■ **Requirement**
Nothing but the lines from the one containing "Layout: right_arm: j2" through the final line of the data should be repeated, and each must be exact.

■ **Data section**
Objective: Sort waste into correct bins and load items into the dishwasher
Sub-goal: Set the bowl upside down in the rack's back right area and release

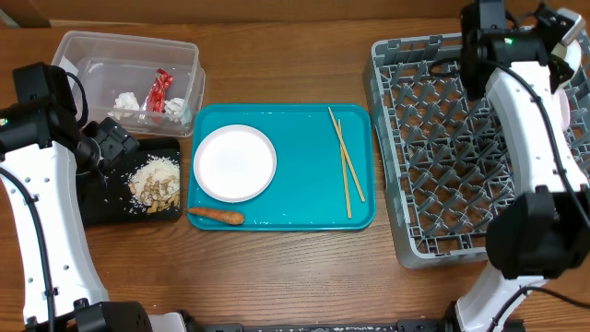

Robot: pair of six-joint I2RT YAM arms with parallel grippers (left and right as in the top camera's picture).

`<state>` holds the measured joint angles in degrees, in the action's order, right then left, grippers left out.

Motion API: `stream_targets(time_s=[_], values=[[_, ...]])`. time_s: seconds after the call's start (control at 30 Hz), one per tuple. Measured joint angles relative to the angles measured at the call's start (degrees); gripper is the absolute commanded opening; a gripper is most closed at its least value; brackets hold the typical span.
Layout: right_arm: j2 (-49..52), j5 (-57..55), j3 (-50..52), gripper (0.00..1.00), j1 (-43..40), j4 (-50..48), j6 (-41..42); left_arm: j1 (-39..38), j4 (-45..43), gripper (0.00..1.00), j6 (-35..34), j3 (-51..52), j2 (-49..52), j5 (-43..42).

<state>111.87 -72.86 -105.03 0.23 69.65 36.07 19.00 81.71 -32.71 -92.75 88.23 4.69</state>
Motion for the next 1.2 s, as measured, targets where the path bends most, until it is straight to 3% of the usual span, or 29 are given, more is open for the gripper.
stream_targets(time_s=[0.4,1.2], values=[[10.56,-0.04,2.69,0.04,0.74,0.20,0.42,0.00,-0.07,1.00,0.00,0.00,0.00,0.00],[10.88,-2.56,5.75,0.04,2.14,1.36,3.30,0.02,-0.07,1.00,0.00,0.00,0.00,0.00]])
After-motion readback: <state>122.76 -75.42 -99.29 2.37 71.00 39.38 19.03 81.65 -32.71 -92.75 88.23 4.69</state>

■ **Finished exercise**
Layout: right_arm: j2 (-49..52), j5 (-57..55), j3 (-50..52), gripper (0.00..1.00), j1 (-43..40), j4 (-50..48), j6 (-41..42); left_arm: j1 (-39..38), j4 (-45..43), gripper (0.00..1.00), j6 (-35..34), j3 (-51..52), j2 (-49..52), j5 (-43..42).

<state>111.87 -72.86 -105.03 0.23 69.65 36.07 19.00 81.71 -32.71 -92.75 88.23 4.69</state>
Motion for the next 1.2 s, as measured, targets where the path bends most, until it is straight to 3% of the usual span, or 29 are given, more is open for the gripper.
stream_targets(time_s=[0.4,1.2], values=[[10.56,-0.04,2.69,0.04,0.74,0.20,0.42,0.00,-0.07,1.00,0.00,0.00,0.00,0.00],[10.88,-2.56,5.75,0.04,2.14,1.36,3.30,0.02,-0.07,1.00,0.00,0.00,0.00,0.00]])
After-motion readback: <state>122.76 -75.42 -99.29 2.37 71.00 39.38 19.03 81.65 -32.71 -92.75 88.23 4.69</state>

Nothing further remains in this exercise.